**What the task requires**. Each line below must be set down exactly; omit any image you find.

**Supplied material**.
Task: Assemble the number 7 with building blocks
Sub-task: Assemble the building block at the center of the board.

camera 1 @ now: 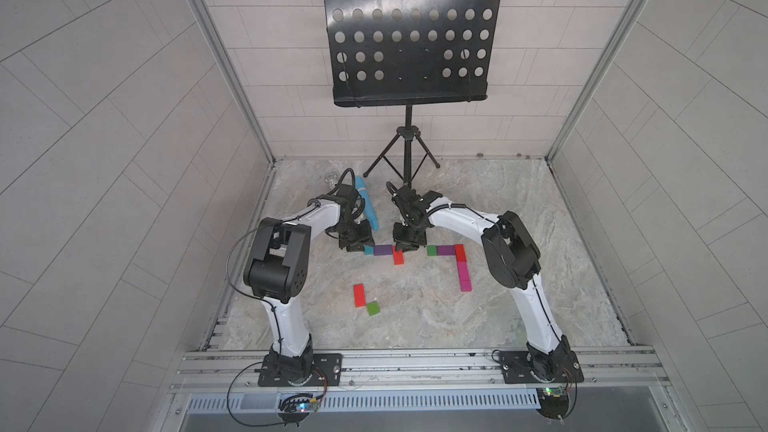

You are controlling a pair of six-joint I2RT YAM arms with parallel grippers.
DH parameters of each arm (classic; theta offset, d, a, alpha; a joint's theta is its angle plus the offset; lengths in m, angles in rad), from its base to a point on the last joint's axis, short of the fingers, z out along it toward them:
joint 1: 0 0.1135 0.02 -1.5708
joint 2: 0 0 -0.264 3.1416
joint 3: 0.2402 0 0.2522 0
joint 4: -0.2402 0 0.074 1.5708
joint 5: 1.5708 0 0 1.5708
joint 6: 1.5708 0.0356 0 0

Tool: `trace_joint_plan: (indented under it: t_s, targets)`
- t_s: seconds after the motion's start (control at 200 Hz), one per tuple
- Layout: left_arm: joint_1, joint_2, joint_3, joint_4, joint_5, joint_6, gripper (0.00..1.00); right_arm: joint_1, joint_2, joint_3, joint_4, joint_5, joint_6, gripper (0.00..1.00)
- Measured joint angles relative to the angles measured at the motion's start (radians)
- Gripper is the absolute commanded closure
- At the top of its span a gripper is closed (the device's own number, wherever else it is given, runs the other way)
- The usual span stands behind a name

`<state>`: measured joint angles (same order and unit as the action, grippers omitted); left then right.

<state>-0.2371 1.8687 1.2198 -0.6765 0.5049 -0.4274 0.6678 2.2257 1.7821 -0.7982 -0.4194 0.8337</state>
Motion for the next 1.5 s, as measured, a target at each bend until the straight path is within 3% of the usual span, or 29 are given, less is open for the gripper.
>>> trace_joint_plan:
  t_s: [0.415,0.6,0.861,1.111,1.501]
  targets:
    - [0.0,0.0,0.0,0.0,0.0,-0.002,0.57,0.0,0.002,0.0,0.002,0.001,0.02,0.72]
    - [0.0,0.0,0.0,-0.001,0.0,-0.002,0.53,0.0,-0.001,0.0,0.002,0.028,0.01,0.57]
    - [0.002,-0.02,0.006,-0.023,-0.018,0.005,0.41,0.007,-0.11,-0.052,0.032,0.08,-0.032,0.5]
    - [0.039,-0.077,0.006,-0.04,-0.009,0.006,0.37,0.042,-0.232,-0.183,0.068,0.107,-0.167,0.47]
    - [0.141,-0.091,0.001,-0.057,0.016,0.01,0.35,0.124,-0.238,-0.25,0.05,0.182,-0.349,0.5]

**Reply**.
Task: Assemble the number 7 with building blocks
Sub-task: Assemble the building block at the center of the board.

camera 1 @ now: 

You are controlling a pair of six-joint I2RT YAM arms with parallel grippers.
DH parameters of each arm (classic; theta offset, d, a, alpha; a joint's theta is its angle plus the offset; lengths in m, angles in rad), from its base to a point on the last joint's axis, short of the fingers, z out along it toward them:
joint 1: 0 0.1135 0.02 -1.5708
joint 2: 0 0 -0.264 3.1416
joint 3: 0.2402 0 0.2522 0
joint 4: -0.2402 0 0.074 1.5708
joint 5: 1.5708 0 0 1.5708
joint 6: 1.5708 0.0356 0 0

Tool: `trace_joint_plan: (indented under it: t_s, targets)`
- t_s: seconds after the motion's start (control at 200 Hz), one per tuple
- Layout: left_arm: joint_1, joint_2, joint_3, joint_4, joint_5, joint_6, gripper (0.00..1.00); right_arm: joint_1, joint_2, joint_3, joint_4, joint_5, joint_6, gripper (0.00..1.00)
- Measured joint angles relative to the angles measured at the motion's start (radians)
- Gripper is the absolute commanded closure
- At the top of its span a gripper is closed (the device's own number, wherever else it is given, runs the other way)
- The usual span stands behind a name

`<state>`: measured joint angles (same order and unit as the action, grippers omitted); left then right.

<state>-0.2371 1.8687 1.2198 -0.6765 0.5049 -0.4274 0.6678 2.2257 1.7821 -0.7982 -0.4194 0.8337</state>
Motion for the next 1.5 s, as measured, a target at each bend until the straight path is within 3% of the usual span, or 29 are given, less is open for the gripper.
>>> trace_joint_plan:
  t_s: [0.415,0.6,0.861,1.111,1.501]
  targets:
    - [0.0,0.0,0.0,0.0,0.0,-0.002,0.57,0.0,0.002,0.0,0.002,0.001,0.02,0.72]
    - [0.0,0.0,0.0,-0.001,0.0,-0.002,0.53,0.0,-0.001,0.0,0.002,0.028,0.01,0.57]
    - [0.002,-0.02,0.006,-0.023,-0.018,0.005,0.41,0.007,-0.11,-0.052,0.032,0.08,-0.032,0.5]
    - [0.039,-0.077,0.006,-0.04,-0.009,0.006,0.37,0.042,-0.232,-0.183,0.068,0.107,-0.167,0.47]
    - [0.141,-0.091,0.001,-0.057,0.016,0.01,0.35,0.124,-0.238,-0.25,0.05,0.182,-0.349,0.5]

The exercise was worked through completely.